2025-05-08 ロイヤルメルボルン工科大学(RMIT)
With nine sponge cubes, each weighing 0.8 grams, 15 milliliters of water can be absorbed from the atmosphere. Credit: Shu Shu Zheng, RMIT University
RMIT大学と中国の研究機関による共同研究チームは、空気中から水分を吸収し、太陽光の力で水を放出するスポンジ状の装置を開発しました。この装置は、湿度30〜90%、気温5〜55℃という広範な環境条件下でも効果的に機能し、従来の霧採取や放射冷却技術が苦手とする低湿度環境でも水の収集が可能です。
◆装置の素材には、バルサ材のスポンジ状構造を基に、塩化リチウム、酸化鉄ナノ粒子、カーボンナノチューブ層などが組み込まれています。これにより、夜間に水分を吸収し、日中の太陽光で水を放出する仕組みが実現されています。実験では、湿度90%で1gあたり約2.5mLの水を吸収し、日中にほぼ全量を放出することが確認されました。また、−20℃で20日間保存後も性能を維持し、10回の吸放出サイクル後も効率の低下は12%未満でした。

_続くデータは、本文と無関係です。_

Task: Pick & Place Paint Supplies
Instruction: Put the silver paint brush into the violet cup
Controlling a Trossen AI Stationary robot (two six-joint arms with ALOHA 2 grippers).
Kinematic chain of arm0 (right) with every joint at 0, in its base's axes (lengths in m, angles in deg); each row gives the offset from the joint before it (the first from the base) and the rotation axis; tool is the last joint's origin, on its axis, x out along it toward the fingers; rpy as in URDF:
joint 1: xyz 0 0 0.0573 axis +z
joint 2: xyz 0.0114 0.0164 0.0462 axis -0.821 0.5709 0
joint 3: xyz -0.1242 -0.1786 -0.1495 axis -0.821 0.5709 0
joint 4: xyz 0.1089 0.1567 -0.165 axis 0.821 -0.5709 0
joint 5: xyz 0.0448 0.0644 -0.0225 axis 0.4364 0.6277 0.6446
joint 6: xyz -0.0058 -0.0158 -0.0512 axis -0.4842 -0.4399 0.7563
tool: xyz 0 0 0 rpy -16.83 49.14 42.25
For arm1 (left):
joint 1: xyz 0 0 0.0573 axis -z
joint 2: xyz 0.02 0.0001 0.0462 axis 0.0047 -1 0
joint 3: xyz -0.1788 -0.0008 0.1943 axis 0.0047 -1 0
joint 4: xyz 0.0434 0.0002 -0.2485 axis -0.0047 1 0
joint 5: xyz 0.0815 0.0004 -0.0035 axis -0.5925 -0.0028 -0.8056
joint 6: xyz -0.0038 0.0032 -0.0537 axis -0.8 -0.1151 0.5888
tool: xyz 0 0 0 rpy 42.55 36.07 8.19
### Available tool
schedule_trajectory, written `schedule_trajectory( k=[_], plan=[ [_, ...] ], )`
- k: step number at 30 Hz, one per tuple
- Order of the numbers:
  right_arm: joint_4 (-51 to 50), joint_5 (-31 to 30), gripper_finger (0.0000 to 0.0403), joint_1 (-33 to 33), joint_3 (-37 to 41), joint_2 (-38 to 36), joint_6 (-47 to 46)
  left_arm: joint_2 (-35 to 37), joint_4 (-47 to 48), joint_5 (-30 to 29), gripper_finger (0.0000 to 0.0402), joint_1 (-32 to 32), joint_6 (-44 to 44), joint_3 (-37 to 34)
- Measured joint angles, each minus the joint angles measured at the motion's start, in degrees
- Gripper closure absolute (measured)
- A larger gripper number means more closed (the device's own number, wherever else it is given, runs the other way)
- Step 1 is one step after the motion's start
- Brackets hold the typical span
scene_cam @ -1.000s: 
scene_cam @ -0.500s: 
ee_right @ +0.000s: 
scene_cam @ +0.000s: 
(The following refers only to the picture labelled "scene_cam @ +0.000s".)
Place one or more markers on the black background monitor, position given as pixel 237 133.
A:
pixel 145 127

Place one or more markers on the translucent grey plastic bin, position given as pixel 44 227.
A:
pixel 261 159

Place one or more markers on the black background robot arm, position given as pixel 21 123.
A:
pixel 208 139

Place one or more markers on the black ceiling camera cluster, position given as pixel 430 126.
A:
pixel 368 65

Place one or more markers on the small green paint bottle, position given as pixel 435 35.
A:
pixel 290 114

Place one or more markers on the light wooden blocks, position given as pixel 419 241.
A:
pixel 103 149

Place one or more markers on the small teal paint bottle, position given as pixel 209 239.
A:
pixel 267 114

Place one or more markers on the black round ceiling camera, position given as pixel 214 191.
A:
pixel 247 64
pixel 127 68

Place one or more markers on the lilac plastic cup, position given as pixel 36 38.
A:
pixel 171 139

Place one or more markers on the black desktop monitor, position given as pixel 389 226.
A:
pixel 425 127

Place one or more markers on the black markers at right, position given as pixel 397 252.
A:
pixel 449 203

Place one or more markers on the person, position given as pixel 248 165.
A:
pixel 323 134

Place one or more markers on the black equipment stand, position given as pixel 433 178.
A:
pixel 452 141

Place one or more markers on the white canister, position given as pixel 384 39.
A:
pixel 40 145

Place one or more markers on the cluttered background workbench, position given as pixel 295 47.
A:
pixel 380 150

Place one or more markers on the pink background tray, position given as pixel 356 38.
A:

この研究は、オフグリッド環境での持続可能な水供給手段として期待されています。
<関連情報>
- https://www.rmit.edu.au/news/all-news/2025/may/spongy-water-harvester
- https://www.sciencedirect.com/science/article/pii/S0959652625004111
太陽熱を利用した大気中の水利用を目的とした新しい木質系複合材料の開発と特性評価 機械知能を用いたアプローチ Development and characterization of novel wood-based composite materials for solar-powered atmospheric water harvesting: A machine intelligence supported approach
Xingying Zhang, Yangyang Xu, Shenjie Han, Xiang Weng, Wenbo Che, Kongjie Gu, Ying Guan, Youming Yu, Derek Hao, Junfeng Hou
Journal of Cleaner Production Available online: 28 February 2025
DOI:https://doi.org/10.1016/j.jclepro.2025.145061
Abstract
Solar-powered atmospheric water harvesting offers a promising solution to freshwater scarcity by capturing moisture and converting it into drinking water. However, current materials used in this approach often lack stable structures, limiting their ability to retain absorbed moisture effectively. Herein, we developed a novel wood-based material, incorporating wood, lithium chloride, and solar thermal conversion elements to enhance water absorption and retention. Explainable machine learning was employed to predict its moisture absorption-desorption performance. The results showed that the material displayed remarkable hygroscopic properties across a wide range of humidity (30–90%), releasing 99.9% of the adsorbed water after 600 min of exposure to simulated sunlight, and maintaining effective moisture absorption even at −20 °C. The prediction models based on machine learning demonstrate high accuracy, with R2 of testing set reaching 0.988 (moisture absorption rate) for random forest model, and 0.9389/0.9973 (moisture absorption/desorption efficiency) for long short-term memory model, respectively. Additionally, analysis using the Shapley Additive Explanations method revealed that absorption time, lithium chloride concentration, and relative humidity are key factors on absorption rate, while temperature has a lesser impact. Multi-sample prediction visualizations further illustrate the variability in absorption rates, providing key insights for advancing artificial intelligence applications in atmospheric water harvesting.